Day of the Tentacle
Every game—game here understood as any strategic interaction among rational agents—has a life cycle: games kick off, develop, and eventually come to an end. Games typically tend to be pictured as just ludic, brief exchanges—super mario bros, football, chess, tennis—but games are basically anything where a set of parties having stakes of different kinds engage in a collective endeavor, where strategies from any stakeholder can modify the outcomes, for the benefit of some and the equivalent detriment of others (zero sum), or for the benefit or disadvantage of all. Games can go on for years, or decades.
Our jobs are, strictly speaking, games. We engage in a relationship with an entity who contracts us, where we develop a sinuous, three-dimensional path that we call “career” in a way it best matches our interests or needs, but also shaped and constrained by the interests of the entities contracting our services—and of course by factors such as our education, the socioeconomic context, etc. Such involved interests may not always align well, meaning that there will be intentions from different sides to steer things according to what they want, creating eventual frictions if strategies collide. We, worker agents, have some ideal picture in our heads of what we like, what fulfills us, but then the other agents involved—the contracting agents—may think differently. And, to make it more interesting, each parties’ true intentions are usually hidden, and the power balance is seldom evenly distributed.

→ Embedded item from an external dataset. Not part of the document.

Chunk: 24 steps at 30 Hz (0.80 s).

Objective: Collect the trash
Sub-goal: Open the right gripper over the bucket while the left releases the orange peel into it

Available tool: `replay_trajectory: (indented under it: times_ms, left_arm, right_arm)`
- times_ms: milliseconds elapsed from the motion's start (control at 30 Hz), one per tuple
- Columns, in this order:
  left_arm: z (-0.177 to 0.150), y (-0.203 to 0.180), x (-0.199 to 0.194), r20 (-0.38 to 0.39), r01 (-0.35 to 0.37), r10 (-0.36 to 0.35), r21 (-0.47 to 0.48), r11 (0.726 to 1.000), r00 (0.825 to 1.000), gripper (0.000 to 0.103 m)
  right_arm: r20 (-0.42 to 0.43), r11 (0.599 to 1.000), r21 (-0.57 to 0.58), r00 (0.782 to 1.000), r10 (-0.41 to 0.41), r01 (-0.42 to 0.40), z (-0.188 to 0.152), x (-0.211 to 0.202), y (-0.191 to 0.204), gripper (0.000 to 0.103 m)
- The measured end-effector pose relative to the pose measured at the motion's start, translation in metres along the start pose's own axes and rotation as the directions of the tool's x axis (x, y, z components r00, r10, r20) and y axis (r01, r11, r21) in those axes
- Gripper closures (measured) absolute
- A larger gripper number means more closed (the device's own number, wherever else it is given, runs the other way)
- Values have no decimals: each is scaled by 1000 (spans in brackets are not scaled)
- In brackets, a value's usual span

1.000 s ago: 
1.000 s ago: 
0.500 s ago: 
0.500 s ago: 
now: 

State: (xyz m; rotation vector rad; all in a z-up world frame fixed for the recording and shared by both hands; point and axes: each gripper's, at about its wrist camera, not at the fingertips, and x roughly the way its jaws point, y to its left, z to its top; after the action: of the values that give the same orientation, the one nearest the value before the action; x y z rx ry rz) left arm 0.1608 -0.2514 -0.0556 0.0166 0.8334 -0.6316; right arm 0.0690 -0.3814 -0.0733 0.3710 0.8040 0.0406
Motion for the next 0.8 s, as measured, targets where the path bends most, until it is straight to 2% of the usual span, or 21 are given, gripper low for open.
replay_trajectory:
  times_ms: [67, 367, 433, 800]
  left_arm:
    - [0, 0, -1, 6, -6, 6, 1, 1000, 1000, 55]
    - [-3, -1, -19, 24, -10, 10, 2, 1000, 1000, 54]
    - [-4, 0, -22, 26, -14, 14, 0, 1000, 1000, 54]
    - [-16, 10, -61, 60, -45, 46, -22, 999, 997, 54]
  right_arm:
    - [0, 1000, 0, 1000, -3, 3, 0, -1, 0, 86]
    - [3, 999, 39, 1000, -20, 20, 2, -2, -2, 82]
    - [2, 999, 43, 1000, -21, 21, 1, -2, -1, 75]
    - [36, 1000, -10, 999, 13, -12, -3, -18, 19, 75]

A game as a cashier, a software engineer or a surgeon kicks off the usual way. A job application, interviews, mutual scanning, and reaching an eventual agreement to start performing the task—game is on. Game progresses, things happen, and as they happen, players’ motivations and perspectives evolve, making them take decisions to alter the course of the match accordingly. Altering the course, or the intention thereof, signals that there is an endgame of sorts to be avoided because, if reached, marks there would be no incentive to play anymore for some player. At least not if the current rules and objectives stay.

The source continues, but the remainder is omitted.